Written by Kylie Burks

If you took me out to coffee, you would arrive before me. Despite my best efforts to be on time, the clock always seems to be a handful of numbers older when I pull into the parking lot of my destination. At that point, you would have already had time to order, debate the merits of the sofa in the corner versus the two chairs positioned face to face along the opposite window, and would have finally sat down at the latter to await the arrival of your punctual coffee and your less-than-punctual guest.  

If you took me out to coffee, your eyes would wander, and you would try and figure out what I would look like before I walked in the door. Your lips would turn down slightly as you scanned the occupants of the northside coffee shop, noticing the cozy apparel of a weekend morning in a college town. How would you ever identify me among the t-shirts, denim, joggers, and hoodies of college students crowding the baristas, crammed into corners and on top of chairs, and clamoring to be heard above the constant static of rising and falling voices? 

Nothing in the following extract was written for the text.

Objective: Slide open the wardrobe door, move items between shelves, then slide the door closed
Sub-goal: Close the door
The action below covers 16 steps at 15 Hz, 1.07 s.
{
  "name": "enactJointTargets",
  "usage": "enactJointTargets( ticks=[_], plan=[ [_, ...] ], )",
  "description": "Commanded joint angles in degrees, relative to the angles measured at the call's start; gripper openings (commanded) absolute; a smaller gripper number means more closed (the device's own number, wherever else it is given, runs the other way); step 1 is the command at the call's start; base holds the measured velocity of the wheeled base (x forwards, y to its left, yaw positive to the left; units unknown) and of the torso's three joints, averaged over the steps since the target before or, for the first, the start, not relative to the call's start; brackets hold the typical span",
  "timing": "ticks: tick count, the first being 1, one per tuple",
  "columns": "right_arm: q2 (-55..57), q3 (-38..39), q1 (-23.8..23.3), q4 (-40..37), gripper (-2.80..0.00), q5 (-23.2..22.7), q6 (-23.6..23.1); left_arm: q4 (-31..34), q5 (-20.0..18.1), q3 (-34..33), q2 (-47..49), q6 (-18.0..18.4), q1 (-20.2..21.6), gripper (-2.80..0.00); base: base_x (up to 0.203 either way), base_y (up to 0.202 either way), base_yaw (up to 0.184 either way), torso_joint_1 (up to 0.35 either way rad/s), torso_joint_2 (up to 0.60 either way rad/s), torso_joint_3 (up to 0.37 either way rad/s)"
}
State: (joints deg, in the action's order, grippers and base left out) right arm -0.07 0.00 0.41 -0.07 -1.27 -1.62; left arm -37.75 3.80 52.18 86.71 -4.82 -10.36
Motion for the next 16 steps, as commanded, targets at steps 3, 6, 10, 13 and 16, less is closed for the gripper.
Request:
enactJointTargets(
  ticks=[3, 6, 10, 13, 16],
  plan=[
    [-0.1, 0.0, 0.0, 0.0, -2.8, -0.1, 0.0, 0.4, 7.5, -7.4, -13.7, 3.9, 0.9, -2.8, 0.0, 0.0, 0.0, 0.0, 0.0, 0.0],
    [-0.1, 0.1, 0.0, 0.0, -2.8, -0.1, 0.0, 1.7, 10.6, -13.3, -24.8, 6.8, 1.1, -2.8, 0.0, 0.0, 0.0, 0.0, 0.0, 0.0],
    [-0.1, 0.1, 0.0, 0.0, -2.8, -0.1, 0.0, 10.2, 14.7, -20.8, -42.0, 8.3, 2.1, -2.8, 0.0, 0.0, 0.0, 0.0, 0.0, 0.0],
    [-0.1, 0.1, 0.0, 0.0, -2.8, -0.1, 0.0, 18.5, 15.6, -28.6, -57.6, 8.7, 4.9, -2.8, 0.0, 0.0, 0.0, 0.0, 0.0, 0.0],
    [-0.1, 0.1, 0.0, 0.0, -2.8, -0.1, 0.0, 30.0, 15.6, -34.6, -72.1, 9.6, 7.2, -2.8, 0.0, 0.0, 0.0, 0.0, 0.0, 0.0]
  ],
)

The overworked bell above the door wearily tolls, and you look up. The girl who just strode in with steps like a sanderling scurrying along the Floridan coast doesn’t quite fit in among the patrons of the mid-morning rush. Where had you seen a dress like that before? You narrow your eyes, contemplating as she scans the café. She is searching for someone, dismissing faces slowly until her uncertain gaze tangles with your narrowed one. Recognition dawns, and in that split second you realize two things: the first is that you recognized the dress from a romantic film set during World War Two you watched once with your mom; the second is that the girl wearing it is the one you came here to meet.  

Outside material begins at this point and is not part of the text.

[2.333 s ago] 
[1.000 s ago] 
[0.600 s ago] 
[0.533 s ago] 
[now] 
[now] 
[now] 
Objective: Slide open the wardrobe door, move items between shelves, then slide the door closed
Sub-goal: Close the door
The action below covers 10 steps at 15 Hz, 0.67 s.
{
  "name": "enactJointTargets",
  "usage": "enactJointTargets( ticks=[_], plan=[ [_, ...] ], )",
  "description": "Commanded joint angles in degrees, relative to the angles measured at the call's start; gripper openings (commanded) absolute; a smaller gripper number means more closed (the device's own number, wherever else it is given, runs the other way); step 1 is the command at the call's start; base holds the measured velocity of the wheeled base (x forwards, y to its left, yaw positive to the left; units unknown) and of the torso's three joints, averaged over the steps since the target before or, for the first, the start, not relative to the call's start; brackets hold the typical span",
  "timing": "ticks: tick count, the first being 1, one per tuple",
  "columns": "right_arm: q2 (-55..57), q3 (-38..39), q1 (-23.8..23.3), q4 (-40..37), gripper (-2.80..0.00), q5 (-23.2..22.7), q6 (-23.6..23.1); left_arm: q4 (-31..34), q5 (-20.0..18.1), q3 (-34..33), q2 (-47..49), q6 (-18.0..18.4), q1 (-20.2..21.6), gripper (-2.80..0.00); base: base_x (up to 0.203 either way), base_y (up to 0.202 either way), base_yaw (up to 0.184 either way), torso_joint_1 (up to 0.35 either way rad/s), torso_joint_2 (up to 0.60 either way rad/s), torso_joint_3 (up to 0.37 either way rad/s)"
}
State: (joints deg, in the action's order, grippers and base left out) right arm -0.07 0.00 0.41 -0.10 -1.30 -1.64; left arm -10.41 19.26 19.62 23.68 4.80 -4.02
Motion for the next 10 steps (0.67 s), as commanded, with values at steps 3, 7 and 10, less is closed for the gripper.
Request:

I would walk toward you now, and you would wonder vaguely if I had just crossed the city of Springfield or several decades to meet with you. My shoes would be heeled and clop slightly, and if you took a second look you would notice that the soles are carved from wood. My hair would be worn curly, spilling like a muddy waterfall over my shoulders, foam and frizz completing the image. I would wear only gold jewelry with a diamond ring in an antique setting on my right hand, a gift from a grandmother. I would smile at you as I sat opposite and would perch on the edge of the seat’s stiff surface, as if fearing a reprimand from said grandmother for slumping.  

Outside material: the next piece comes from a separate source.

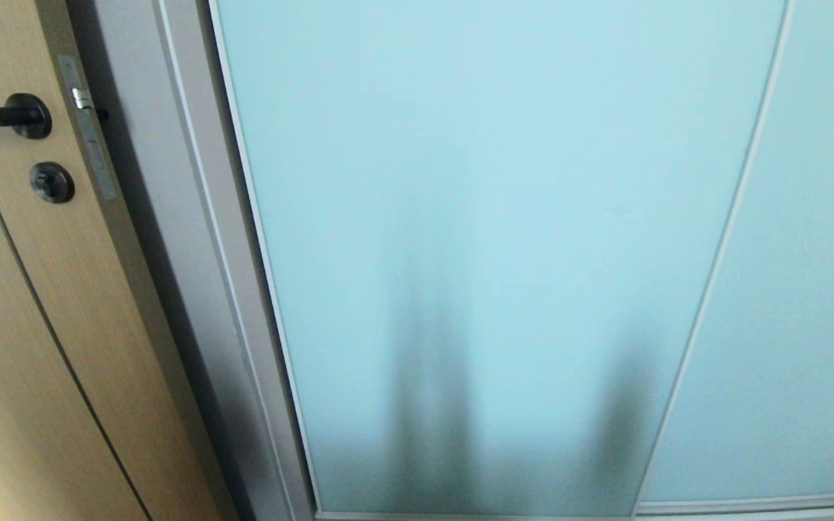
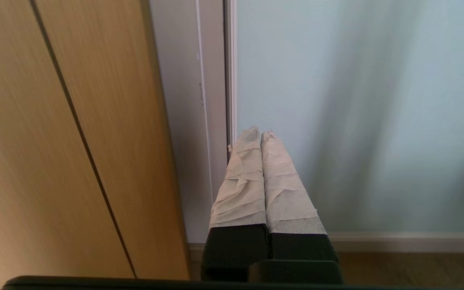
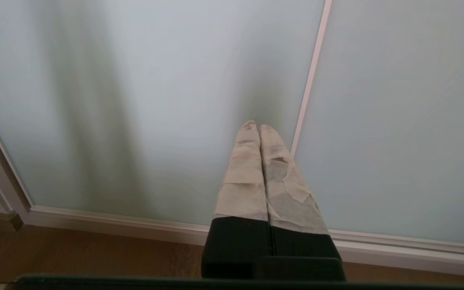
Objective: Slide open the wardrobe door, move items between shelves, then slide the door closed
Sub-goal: Close the door, then open the door
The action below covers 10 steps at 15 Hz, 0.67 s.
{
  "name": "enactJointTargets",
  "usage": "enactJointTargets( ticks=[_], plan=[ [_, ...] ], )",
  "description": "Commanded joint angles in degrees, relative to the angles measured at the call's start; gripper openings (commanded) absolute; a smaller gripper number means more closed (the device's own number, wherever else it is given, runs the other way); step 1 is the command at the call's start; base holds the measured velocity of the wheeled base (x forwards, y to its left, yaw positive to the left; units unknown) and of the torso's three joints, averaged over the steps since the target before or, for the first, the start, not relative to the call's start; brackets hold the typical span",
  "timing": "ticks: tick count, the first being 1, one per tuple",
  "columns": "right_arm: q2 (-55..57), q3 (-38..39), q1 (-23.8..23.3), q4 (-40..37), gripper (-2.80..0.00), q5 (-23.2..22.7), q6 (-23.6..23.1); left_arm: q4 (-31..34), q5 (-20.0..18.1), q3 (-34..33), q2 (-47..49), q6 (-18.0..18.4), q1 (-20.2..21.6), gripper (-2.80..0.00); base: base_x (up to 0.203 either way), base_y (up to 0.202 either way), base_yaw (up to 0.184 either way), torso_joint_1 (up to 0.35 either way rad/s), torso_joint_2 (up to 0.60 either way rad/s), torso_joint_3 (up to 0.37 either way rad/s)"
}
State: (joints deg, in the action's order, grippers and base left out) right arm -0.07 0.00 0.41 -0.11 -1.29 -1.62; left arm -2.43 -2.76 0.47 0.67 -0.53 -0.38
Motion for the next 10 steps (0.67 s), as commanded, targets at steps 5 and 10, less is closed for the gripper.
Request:
enactJointTargets(
  ticks=[5, 10],
  plan=[
    [-0.1, 0.1, 0.0, 0.0, -2.8, 0.0, 0.0, 3.0, 3.4, 0.4, -0.6, -1.5, 0.0, -2.8, 0.0, 0.0, 0.0, 0.0, 0.0, 0.0],
    [-0.1, 0.1, 0.0, 0.0, -2.8, 0.0, 0.0, 3.0, -0.3, -0.6, -0.6, 10.2, 0.0, -2.8, 0.0, 0.0, 0.0, 0.0, 0.0, 0.0]
  ],
)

We would get introductions out of the way quickly and just as quickly our drinks would arrive. I would have ordered a light green drink that tastes a little like soap; I would laugh and explain that I had recently discovered my dislike for espresso after years of forcing myself to like it and that I was now experimenting with lavender and matcha. You would sip and I would tell you about my family, my twin sister who makes me laugh harder than anyone else, my two little sisters who I sometimes parent against my better judgement, and my brother who’s spoiled and sweet and I would do anything for. The ice in my drink would melt as I admitted that I call my mom every day, and that sometimes I call twice; when she’s your best friend, you tell her everything.  

I would tell you that I attend Evangel University and that it was never my plan to do so. In fact, I fully planned on never attending college after I graduated from high school, but, as He often does, God had other plans. I would tell you that I am an English major but that no, I don’t want to be a teacher. I would sigh and admit that I don’t really have an ideal career; I have no specific calling towards a vocation and sometimes wonder if I’ll even have one. What I do have are passions: a deep love for people and for the art of biblical hospitality, a knack for interacting with the elderly generation, a desire to learn about the complexities of human nature and our relationship with God and with our world, and yes, for writing pieces that reflect God. I hold all these passions with the belief that somehow, someday, God will use them all the do something meaningful, not just in my life but in the lives of the people I touch.  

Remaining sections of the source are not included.